__About this task__: All of the data should be given again word for word, though the images are to be left out.

:: Entries provided ::

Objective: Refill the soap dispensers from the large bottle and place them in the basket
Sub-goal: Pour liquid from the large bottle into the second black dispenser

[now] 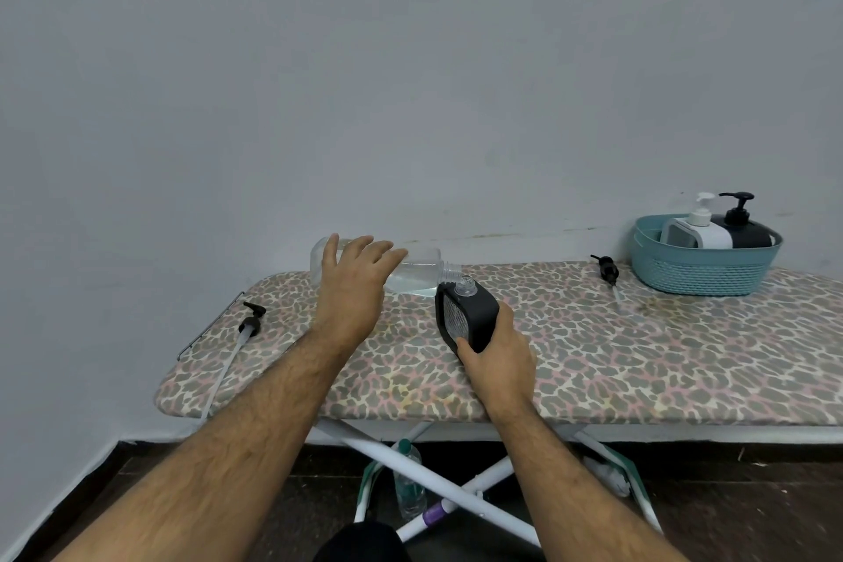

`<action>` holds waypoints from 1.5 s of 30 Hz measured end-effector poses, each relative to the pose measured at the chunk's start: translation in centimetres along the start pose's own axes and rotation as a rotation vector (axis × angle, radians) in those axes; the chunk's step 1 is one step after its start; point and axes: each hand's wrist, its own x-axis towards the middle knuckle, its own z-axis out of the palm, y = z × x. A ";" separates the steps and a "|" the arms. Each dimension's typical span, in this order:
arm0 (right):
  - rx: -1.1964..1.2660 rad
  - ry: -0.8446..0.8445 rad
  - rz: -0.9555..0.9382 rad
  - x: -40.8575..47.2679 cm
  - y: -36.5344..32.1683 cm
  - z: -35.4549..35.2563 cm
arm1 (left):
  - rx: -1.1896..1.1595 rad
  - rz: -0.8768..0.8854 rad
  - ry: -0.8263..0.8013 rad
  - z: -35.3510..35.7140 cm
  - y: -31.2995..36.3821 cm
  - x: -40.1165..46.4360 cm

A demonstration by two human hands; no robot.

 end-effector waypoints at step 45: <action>-0.016 0.008 -0.001 0.0 -0.1 0.0 | 0.044 0.022 -0.006 -0.6 0.3 0.7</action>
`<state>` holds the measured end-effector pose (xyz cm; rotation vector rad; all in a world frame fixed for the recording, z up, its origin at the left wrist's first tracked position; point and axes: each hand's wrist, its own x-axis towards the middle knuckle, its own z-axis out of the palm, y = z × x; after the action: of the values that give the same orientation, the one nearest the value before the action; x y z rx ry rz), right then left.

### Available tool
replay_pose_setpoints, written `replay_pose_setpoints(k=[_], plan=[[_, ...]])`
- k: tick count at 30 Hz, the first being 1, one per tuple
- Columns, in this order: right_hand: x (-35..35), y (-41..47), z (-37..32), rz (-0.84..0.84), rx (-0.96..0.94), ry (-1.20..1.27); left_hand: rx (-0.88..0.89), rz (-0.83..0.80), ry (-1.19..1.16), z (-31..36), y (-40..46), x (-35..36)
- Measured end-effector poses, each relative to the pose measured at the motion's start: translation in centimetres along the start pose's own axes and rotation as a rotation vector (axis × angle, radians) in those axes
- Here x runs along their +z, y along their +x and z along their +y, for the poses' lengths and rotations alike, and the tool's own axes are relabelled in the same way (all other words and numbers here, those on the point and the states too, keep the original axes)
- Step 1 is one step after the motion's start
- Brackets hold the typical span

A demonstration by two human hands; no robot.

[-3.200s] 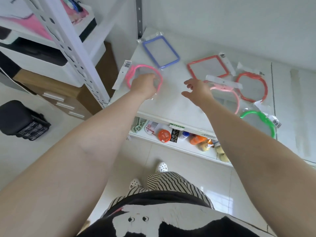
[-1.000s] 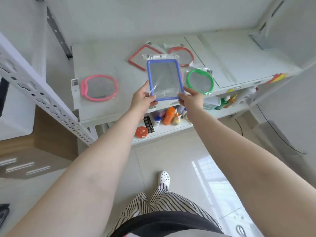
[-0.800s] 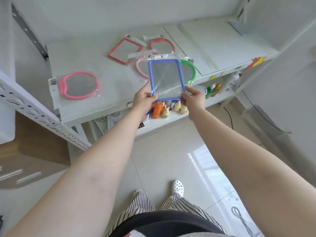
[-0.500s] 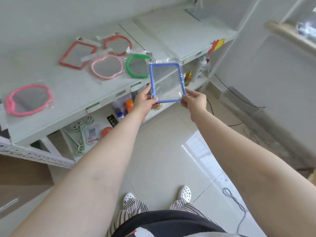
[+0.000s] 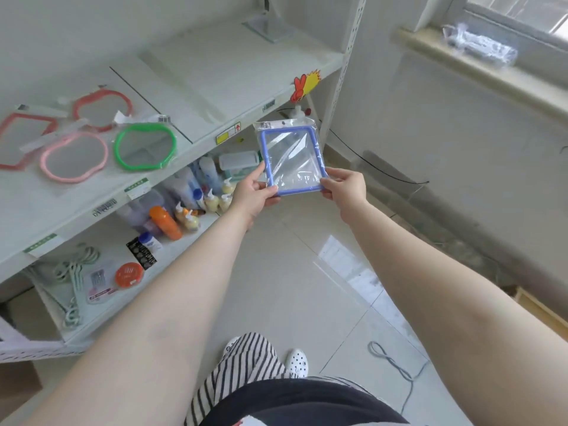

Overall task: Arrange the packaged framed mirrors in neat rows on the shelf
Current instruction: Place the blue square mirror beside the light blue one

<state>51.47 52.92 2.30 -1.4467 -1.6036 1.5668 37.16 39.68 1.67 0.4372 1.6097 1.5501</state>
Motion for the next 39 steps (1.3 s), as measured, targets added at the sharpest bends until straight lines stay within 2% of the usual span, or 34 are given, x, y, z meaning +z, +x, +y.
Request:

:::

__Response to the task__:
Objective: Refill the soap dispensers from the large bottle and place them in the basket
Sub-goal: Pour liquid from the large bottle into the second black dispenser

[now] 

`<action>` holds waypoints from 1.5 s of 30 Hz measured end-effector poses, each relative to the pose measured at the chunk's start: translation in centimetres along the start pose's own axes and rotation as a rotation vector (axis × angle, radians) in those axes; the chunk's step 1 is one step after its start; point and axes: each hand's wrist, its own x-axis towards the middle knuckle, its own z-axis out of the palm, y = z × x. A ";" separates the steps and a "|" the arms. Each dimension's typical span, in this order:
arm0 (right):
  - rx: -1.1964..1.2660 rad
  - ry: -0.8446..0.8445 rad
  - rz: -0.9555..0.9382 rad
  - x: -40.8575..47.2679 cm
  - y: -36.5344..32.1683 cm
  - z: -35.4549..35.2563 cm
arm1 (left):
  - rx: -1.1896..1.1595 rad
  - rz: -0.8768..0.8854 rad
  - ry: -0.8263..0.8013 rad
  - z: -35.3510..35.7140 cm
  - y: -31.2995..36.3821 cm
  - x: -40.1165..46.4360 cm

A demonstration by two human hands; no robot.

 end-effector waypoints at step 45: <action>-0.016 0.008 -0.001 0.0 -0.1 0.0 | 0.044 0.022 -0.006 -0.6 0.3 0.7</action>
`<state>` holds the measured end-effector pose (xyz cm; rotation vector rad; all in a world frame fixed for the recording, z up, its origin at the left wrist's first tracked position; point and axes: each hand's wrist, its own x-axis towards the middle knuckle, its own z-axis out of the palm, y = z × x; after the action: of the values that give the same orientation, the one nearest the value before the action; x y z rx ry rz), right then left.

### Available tool
replay_pose_setpoints, written `replay_pose_setpoints(k=[_], plan=[[_, ...]])`
- k: tick count at 30 Hz, the first being 1, one per tuple
- Columns, in this order: right_hand: x (-35..35), y (-41..47), z (-37..32), rz (-0.84..0.84), rx (-0.96..0.94), ry (-1.20..1.27); left_hand: rx (-0.88..0.89), rz (-0.83..0.80), ry (-1.19..1.16), z (-31..36), y (-40..46), x (-35..36)
- Measured end-effector poses, each relative to the pose measured at the motion's start: translation in centimetres along the start pose's own axes and rotation as a rotation vector (axis × angle, radians) in those axes
- Here x runs along their +z, y along their +x and z along their +y, for the poses' lengths and rotations alike, and the tool's own axes are relabelled in the same way (all other words and numbers here, those on the point and the states too, keep the original axes)
- Step 1 is one step after the motion's start
- Brackets hold the typical span

A demonstration by two human hands; no robot.

[-3.200s] 
[-1.000s] 
[-0.800s] 
[-0.500s] 
[+0.000s] 

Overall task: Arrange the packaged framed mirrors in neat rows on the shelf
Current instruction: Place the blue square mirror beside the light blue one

<state>51.47 52.92 2.30 -1.4467 -1.6036 1.5668 37.16 39.68 1.67 0.4372 1.6097 1.5501</state>
Motion for the next 39 steps (1.3 s), as measured, targets added at the sharpest bends until straight lines stay within 2% of the usual span, or 34 are given, x, y, z meaning +z, +x, +y.
Request:

Nothing further remains in the output.